Talk of race these days is meant to get our hackles up. However, it is difficult to deny that there exists a sense of kinship that can be forged from racial, linguistic, ethnic, or religious identities. What makes the racial identity of the Anglosphere any more pernicious than the religious bonds of the ummah? Such natural commonality does not banish acrimony in relations but it does create a greater willingness to compromise and maintain ties. Wise or not, the inherent appeal of such bonds should be clear to most of us who meet a fellow countryman when travelling abroad.

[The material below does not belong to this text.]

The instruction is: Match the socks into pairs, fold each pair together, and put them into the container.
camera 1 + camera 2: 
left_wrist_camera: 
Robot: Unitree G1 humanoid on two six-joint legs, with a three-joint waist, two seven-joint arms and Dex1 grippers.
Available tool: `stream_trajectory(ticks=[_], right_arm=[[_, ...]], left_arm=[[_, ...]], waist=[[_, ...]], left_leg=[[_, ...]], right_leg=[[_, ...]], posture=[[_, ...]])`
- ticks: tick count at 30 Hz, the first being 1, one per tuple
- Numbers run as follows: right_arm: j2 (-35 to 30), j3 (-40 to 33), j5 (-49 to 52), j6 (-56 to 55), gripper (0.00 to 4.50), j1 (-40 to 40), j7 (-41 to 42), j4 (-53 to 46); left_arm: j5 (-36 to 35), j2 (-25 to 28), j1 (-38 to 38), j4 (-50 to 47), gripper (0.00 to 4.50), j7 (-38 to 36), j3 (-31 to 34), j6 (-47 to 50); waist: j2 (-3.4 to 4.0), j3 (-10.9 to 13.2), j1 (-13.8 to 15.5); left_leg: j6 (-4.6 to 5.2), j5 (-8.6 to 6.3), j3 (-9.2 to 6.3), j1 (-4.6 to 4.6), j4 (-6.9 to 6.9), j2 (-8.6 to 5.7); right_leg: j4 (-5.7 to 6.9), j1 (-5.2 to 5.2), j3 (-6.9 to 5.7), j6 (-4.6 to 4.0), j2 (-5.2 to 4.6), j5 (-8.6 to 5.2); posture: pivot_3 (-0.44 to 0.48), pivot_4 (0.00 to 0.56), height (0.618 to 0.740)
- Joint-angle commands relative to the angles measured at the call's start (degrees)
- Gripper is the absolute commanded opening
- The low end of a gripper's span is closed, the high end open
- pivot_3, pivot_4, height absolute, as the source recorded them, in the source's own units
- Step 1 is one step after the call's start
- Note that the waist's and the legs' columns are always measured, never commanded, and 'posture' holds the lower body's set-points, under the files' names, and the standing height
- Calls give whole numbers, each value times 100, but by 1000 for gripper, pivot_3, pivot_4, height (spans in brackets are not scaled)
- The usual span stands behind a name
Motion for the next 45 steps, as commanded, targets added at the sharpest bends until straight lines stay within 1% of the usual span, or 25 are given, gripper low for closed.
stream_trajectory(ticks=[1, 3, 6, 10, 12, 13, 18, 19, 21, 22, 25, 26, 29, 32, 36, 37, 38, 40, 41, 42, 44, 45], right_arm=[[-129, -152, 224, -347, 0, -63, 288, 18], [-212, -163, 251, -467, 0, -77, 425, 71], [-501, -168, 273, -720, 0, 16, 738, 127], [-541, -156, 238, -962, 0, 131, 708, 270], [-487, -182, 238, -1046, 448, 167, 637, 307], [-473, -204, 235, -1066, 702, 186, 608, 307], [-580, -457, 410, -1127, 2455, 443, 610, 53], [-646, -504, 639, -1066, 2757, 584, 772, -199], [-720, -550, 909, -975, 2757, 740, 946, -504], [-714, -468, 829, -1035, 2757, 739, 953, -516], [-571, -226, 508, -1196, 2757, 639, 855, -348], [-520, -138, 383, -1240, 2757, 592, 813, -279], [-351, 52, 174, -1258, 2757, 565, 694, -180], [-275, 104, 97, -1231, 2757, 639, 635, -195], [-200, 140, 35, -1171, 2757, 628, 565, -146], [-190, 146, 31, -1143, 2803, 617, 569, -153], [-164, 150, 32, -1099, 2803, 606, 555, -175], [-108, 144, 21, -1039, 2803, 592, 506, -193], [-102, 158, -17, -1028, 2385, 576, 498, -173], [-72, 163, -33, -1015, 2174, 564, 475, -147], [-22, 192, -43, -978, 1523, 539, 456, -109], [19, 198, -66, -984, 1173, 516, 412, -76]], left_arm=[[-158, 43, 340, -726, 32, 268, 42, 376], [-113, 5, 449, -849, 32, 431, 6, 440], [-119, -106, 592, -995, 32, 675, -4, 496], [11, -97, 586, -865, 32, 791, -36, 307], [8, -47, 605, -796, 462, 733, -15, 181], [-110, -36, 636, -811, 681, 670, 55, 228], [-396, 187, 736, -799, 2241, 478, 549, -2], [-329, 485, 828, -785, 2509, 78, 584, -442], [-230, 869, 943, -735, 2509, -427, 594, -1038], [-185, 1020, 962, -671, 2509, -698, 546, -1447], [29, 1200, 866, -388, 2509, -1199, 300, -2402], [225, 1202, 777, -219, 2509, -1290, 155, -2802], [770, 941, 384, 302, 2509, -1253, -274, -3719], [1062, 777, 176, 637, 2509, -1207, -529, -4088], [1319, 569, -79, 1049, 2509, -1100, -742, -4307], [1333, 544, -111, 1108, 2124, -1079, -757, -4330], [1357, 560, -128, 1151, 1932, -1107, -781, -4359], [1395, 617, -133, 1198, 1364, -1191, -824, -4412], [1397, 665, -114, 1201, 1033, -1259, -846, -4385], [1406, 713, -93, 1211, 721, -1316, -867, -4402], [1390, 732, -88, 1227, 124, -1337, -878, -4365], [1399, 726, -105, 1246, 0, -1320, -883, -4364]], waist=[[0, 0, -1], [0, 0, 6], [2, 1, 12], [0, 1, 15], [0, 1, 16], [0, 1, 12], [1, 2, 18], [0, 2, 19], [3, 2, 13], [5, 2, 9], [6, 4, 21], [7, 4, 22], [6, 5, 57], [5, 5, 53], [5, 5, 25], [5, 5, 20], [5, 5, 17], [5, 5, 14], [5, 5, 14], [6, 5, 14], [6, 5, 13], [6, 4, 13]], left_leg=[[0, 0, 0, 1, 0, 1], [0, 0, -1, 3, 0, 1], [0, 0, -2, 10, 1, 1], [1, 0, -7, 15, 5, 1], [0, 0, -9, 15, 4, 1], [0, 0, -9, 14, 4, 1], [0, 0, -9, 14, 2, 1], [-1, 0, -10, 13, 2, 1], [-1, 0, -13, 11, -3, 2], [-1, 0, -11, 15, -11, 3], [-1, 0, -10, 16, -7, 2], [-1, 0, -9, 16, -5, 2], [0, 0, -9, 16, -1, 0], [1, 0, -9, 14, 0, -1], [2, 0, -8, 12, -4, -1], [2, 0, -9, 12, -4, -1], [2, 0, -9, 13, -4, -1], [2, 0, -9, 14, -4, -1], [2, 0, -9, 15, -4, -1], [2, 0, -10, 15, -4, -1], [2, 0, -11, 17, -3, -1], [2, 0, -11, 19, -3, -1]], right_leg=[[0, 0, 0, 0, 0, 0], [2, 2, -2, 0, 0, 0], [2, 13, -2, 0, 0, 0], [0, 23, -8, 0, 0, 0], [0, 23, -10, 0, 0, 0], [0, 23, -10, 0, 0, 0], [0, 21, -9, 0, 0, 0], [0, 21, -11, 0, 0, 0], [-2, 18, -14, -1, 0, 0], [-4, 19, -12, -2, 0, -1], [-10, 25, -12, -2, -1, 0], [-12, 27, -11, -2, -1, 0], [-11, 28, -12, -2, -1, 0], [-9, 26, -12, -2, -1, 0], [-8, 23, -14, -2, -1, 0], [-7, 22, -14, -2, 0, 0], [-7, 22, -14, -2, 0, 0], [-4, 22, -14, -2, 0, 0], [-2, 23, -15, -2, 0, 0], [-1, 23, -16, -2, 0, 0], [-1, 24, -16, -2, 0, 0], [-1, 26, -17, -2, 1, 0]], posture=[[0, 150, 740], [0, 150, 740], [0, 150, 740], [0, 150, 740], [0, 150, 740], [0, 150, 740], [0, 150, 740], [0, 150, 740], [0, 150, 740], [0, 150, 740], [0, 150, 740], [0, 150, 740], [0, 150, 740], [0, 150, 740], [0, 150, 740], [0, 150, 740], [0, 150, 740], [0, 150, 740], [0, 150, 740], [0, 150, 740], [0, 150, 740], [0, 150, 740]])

Regardless of one's views on the role of race and religion in foreign affairs, The Anglosphere is an intriguing book whose central thesis asks us to open our minds enough to consider yet another framework to international relations and alliance politics. Vucetic's argument is not necessarily novel but charts new territory in the direction earlier scholars such as Michael Hunt and WIlliam Inboden had already suggested. In that, it stands firmly on the shoulders of excellent historical research and explores further the implications of what has only recently fallen out of fashion.
The Anglosphere is a valuable addition to foreign relations scholarship that is a must-read for anyone looking to equip their intellectual toolkit to the fullest.